Introduction to Cassandra
Apache Cassandra
In this article, we will cover the essentials of Cassandra, all the basics you need to understand before diving deeper and integrating it with other solutions.
What is Cassandra?
It is an open source database management system (DBMS), which specializes in very large databases.
Cassandra offers different features such as:
- Scalable architecture
- Failure detection and recovery
- Robust data protection
- Data compression
- CQL (Cassandra Query Language)
Information
Author: | Avinash Lakshman, Prashant Malik |
---|---|
Developer: | Apache Software Foundation |
Launching: | initial 2008 |
Architecture
Cassandra has the structure of a cluster:
At a glance we can see:
Apache Cassandra has a logical ring-like network topology.

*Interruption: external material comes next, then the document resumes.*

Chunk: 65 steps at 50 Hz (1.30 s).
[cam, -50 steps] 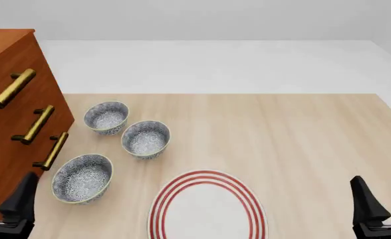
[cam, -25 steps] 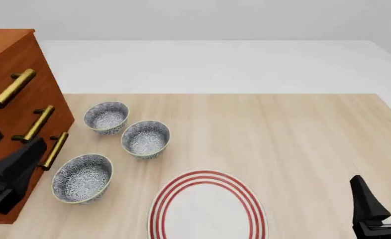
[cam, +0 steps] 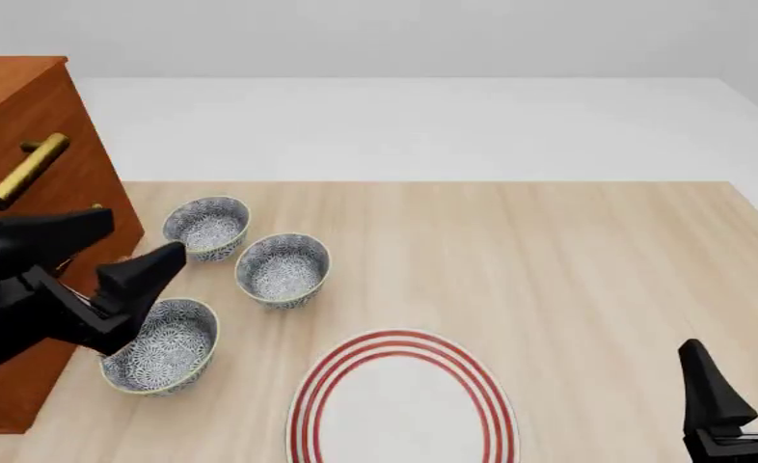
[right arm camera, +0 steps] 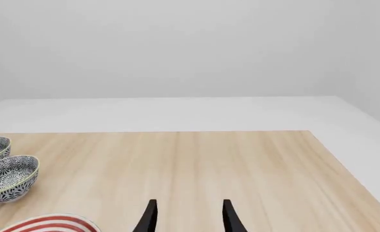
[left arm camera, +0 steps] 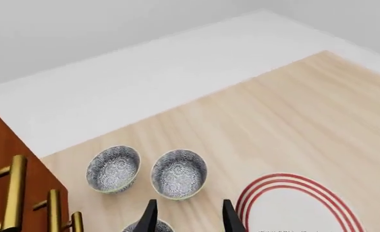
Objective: Pick up the bowl and put it in the middle on the plate.
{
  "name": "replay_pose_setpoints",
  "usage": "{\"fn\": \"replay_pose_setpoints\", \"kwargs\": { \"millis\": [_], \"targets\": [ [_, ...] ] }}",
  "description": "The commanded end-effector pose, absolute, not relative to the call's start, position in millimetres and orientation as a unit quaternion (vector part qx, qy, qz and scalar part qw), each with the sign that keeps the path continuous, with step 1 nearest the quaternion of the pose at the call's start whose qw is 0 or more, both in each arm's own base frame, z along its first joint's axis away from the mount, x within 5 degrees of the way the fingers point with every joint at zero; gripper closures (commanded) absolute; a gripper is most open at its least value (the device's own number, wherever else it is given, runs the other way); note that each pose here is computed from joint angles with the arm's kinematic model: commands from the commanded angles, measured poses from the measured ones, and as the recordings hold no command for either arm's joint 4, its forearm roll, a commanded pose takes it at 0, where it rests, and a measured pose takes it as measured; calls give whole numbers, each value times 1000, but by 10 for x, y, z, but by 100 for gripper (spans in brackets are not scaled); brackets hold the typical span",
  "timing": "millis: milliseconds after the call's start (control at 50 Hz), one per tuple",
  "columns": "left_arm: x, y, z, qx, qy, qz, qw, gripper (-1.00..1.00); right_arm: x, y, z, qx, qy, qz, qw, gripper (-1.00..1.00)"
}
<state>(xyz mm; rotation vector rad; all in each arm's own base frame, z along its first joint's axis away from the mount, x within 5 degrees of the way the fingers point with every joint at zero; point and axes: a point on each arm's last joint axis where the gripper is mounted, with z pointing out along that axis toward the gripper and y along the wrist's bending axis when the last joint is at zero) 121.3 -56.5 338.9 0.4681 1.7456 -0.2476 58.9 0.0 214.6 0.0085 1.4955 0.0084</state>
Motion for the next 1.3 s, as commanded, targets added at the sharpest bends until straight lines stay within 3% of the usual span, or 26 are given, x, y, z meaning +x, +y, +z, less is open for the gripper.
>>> {"fn": "replay_pose_setpoints", "kwargs": {
  "millis": [20,200,400,440,940,1300],
  "targets": [
    [1447,-714,3360,226,766,-102,593,-100,594,0,2151,5,681,5,732,-100],
    [1676,-945,3187,265,774,-105,566,-100,586,0,2153,3,679,3,734,-100],
    [1790,-1022,3267,267,775,-106,563,-100,589,0,2149,5,681,5,732,-100],
    [1918,-1190,3099,304,782,-100,535,-100,586,0,2148,4,681,5,733,-100],
    [2281,-1507,2639,374,793,-69,476,-100,584,0,2150,4,680,4,733,-100],
    [2563,-1269,2226,400,798,2,451,-100,585,0,2151,4,680,4,733,-100]
  ]
}}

Cassandra’s architecture was staged event driven (SEDA).
- It creates groups of threads to handle tasks.
DB distribution manager and administrator between servers, process optimization and performance improvement.
Components of Cassandra
Architecture
- Node: Server where the information is stored.
- Data Center: It is a collection or groups of nodes.
- Cluster: It is a collection of data centers.
Storage
Commit log: Cassandra has a mechanism of the operations that registers them in a log.
Mem table: This component writes the information after the commit log.
SSTable: This component writes the information from the mem table to disk.
Bloom filter: It is an algorithm that could be said to be a kind of cache, it is extremely fast.
Installation of Cassandra
Minimum performance required to deploy Cassandra:
- 2 cores
- 8 of RAM
- Java v8
Java is installed.
$ sudo apt install openjdk-8-jdk
It installs the necessary dependencies for the Cassandra server.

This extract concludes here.